- **What is required**: Quote exactly, and only, the lines from the one with "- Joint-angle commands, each" through the end of the listing.

- **Collected data**:
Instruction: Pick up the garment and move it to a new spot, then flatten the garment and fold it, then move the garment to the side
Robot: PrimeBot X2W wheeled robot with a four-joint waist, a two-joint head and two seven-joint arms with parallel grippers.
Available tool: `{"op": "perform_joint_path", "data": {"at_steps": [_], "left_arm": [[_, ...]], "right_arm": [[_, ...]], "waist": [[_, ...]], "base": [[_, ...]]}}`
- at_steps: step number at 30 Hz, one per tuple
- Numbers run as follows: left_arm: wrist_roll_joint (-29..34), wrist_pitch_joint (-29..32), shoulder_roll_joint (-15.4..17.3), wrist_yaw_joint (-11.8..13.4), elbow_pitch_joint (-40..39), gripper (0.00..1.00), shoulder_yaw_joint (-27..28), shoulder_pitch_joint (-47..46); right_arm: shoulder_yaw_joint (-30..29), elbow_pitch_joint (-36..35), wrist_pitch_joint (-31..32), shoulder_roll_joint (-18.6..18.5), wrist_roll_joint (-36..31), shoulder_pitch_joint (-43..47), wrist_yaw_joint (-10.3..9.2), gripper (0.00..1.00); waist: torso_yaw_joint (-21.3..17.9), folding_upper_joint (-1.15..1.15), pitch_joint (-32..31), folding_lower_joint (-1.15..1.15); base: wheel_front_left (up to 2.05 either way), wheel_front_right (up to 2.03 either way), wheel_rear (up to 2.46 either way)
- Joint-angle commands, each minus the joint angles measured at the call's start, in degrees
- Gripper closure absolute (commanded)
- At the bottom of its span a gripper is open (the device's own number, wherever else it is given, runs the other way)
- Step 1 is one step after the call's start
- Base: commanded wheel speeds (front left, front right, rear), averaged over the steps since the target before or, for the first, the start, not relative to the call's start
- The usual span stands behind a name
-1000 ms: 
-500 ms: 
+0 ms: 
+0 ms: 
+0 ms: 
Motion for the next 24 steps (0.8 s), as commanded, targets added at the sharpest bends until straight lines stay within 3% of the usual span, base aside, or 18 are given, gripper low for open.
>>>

- **Reply**:
- Joint-angle commands, each minus the joint angles measured at the call's start, in degrees
- Gripper closure absolute (commanded)
- At the bottom of its span a gripper is open (the device's own number, wherever else it is given, runs the other way)
- Step 1 is one step after the call's start
- Base: commanded wheel speeds (front left, front right, rear), averaged over the steps since the target before or, for the first, the start, not relative to the call's start
- The usual span stands behind a name
-1000 ms: 
-500 ms: 
+0 ms: 
+0 ms: 
+0 ms: 
Motion for the next 24 steps (0.8 s), as commanded, targets added at the sharpest bends until straight lines stay within 3% of the usual span, base aside, or 18 are given, gripper low for open.
>>>

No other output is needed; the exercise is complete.